**REQUIRED WORK**
When you copy from the entries that follow, take only the lines from the one with "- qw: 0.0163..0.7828" down to the one with "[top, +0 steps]", keeping both ends and dropping every picture.

[Dataset records]
>>>>>
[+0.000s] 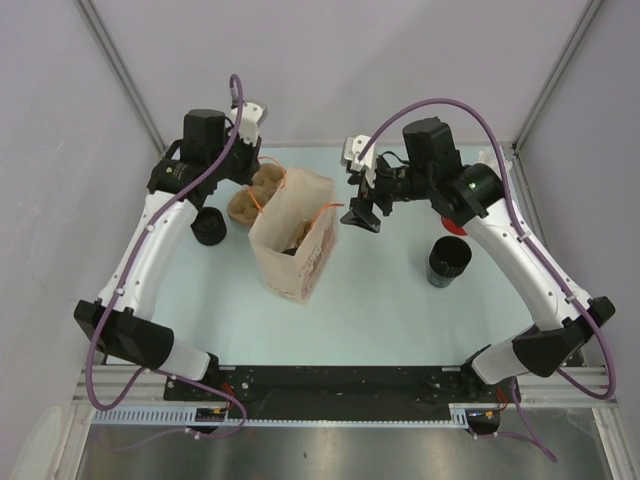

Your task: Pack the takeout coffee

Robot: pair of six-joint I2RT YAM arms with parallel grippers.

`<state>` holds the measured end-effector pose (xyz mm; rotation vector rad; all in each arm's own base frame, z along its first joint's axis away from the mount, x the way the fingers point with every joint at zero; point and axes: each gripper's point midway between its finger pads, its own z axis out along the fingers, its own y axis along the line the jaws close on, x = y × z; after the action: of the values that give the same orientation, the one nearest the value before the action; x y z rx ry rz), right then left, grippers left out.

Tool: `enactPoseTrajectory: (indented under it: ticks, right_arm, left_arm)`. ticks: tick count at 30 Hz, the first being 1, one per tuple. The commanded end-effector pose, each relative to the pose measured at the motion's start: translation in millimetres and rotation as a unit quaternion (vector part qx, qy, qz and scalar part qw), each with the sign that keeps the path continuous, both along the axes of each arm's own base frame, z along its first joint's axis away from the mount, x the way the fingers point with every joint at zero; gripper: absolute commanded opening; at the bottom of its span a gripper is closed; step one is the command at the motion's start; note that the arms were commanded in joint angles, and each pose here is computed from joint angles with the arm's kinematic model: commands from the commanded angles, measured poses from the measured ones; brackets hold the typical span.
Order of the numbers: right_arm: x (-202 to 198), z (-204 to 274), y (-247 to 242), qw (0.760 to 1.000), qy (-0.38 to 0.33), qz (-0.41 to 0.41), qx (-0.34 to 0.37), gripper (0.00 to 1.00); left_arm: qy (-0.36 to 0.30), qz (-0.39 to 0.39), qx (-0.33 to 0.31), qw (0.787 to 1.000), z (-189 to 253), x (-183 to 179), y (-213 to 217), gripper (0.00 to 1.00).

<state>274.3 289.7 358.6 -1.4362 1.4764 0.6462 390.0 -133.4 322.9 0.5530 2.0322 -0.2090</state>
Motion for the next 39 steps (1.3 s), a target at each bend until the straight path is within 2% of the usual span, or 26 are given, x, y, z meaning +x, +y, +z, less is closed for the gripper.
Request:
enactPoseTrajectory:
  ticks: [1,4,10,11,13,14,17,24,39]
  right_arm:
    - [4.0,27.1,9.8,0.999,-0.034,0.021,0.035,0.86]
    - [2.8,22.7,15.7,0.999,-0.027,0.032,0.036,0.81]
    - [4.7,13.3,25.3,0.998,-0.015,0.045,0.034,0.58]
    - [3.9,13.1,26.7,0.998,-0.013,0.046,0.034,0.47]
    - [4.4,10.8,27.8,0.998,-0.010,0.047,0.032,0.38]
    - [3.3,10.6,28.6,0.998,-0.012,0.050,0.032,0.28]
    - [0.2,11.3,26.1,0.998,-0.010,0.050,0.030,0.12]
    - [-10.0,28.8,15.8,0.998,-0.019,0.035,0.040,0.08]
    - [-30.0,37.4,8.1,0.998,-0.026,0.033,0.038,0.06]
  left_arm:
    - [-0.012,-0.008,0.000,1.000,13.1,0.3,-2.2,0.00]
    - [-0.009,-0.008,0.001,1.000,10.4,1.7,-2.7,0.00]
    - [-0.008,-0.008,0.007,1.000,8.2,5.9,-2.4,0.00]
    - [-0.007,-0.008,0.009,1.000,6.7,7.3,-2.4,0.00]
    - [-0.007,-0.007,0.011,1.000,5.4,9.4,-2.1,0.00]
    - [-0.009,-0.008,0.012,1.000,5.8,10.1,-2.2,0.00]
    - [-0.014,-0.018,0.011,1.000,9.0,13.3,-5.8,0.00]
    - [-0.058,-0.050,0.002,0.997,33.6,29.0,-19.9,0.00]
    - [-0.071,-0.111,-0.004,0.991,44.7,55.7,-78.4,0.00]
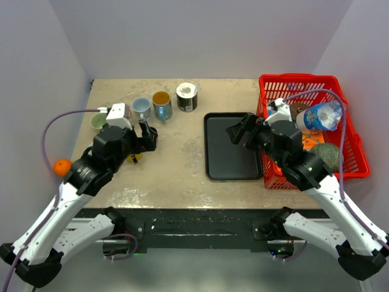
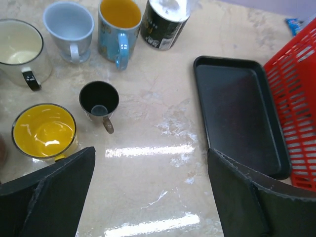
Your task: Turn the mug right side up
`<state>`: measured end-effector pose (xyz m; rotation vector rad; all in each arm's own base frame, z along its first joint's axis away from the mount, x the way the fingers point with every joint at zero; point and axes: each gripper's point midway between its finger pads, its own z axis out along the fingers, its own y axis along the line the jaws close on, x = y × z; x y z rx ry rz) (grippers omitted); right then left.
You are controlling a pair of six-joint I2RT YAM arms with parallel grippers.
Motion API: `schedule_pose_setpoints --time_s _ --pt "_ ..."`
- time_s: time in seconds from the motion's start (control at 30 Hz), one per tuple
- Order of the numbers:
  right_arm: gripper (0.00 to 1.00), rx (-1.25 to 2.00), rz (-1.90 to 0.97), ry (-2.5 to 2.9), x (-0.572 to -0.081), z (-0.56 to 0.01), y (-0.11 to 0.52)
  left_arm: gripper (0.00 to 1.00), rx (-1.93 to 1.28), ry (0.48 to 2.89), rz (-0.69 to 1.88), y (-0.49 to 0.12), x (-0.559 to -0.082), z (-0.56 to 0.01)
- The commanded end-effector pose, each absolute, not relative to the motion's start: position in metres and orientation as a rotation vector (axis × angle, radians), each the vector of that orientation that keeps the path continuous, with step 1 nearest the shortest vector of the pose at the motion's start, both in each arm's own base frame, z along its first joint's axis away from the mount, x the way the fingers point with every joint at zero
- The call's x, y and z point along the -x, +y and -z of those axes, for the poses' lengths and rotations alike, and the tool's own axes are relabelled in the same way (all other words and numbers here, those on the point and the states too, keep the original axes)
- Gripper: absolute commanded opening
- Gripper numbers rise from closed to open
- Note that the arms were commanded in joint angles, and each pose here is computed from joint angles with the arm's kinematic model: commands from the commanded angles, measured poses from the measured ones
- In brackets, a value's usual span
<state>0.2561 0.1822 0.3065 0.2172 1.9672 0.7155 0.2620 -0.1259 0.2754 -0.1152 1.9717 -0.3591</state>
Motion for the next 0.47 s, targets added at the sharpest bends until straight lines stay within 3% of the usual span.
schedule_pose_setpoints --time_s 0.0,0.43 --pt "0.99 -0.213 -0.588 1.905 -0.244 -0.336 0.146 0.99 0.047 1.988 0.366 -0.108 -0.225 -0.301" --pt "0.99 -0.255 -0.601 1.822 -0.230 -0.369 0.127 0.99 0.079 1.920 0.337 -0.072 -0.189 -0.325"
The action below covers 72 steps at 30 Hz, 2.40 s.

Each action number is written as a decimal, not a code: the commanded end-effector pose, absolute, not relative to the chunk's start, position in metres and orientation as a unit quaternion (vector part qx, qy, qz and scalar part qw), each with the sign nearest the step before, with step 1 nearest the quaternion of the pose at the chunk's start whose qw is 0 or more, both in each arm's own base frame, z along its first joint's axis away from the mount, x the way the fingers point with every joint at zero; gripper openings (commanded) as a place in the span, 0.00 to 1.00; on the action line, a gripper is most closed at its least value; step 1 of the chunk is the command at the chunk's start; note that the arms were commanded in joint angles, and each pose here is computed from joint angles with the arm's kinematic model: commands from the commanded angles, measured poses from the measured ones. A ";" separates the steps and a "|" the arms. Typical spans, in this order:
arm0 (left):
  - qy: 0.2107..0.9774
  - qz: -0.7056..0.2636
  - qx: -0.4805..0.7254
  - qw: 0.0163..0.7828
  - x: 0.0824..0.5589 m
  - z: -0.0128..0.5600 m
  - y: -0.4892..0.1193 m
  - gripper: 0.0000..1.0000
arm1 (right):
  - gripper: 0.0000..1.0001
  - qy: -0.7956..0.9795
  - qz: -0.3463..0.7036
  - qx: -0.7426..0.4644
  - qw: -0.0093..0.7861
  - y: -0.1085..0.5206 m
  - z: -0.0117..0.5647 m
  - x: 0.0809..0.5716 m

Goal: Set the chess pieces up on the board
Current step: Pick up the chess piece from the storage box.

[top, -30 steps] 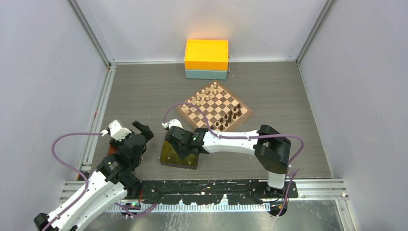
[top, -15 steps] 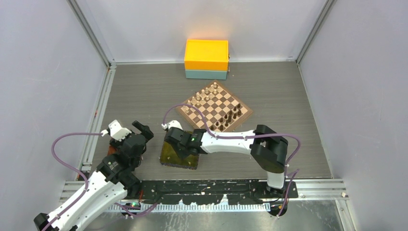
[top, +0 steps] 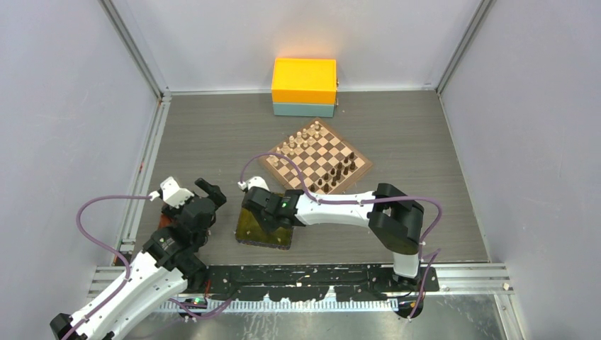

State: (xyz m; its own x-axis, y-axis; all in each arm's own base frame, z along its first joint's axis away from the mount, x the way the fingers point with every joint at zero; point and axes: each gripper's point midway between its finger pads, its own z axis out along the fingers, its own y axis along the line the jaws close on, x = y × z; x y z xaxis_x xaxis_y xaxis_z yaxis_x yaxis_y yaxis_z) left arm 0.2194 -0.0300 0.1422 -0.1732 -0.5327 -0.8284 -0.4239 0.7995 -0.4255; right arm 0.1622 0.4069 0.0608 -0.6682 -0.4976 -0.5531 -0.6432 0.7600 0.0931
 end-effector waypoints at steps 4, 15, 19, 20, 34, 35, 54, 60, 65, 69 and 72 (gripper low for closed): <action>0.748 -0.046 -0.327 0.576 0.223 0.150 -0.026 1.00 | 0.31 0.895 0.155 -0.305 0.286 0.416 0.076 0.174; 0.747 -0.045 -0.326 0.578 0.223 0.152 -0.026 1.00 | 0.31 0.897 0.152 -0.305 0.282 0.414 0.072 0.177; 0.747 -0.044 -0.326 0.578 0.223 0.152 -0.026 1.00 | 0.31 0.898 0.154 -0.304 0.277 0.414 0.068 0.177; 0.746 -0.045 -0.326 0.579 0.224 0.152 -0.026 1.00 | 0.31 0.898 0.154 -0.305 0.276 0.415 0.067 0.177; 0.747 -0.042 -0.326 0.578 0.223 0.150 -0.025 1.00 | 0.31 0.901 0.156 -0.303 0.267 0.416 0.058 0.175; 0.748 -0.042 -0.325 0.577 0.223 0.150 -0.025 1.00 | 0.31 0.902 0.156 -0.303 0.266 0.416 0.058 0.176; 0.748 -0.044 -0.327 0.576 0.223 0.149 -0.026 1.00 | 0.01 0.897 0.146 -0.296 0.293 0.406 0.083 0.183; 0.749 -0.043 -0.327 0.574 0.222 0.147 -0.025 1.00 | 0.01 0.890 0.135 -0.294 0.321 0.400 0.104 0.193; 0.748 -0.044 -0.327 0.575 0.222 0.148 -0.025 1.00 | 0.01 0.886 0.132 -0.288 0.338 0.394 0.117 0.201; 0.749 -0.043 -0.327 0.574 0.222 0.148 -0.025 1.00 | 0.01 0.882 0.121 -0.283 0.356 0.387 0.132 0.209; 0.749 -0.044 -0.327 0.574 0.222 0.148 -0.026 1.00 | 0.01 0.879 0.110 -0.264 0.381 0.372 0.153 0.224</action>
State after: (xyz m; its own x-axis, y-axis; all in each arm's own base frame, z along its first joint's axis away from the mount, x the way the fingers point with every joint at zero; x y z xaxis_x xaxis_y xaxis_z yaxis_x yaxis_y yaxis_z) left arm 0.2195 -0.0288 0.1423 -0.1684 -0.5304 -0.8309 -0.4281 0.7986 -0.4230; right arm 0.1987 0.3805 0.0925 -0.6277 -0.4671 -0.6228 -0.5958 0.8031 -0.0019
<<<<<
**ANSWER SPACE**
  - qw: 0.0163..0.7828
  - x: 0.0824..0.5589 m
  - z: -0.0128..0.5600 m
  - y: -0.4892..0.1193 m
  - gripper: 0.0000..1.0000
arm1 (right):
  - gripper: 0.0000..1.0001
  - qy: -0.7956..0.9795
  - qz: -0.3463..0.7036
  - qx: -0.7426..0.4644
  - qw: -0.0093..0.7861
  - y: -0.1085..0.5206 m
  - z: -0.0117..0.5647 m
  - x: 0.0809..0.5716 m

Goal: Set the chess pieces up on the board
Current step: Pick up the chess piece from the storage box.

[top, -30 steps] 
[top, -15 steps] 
[top, +0 steps] 

What the answer needed to say has been said.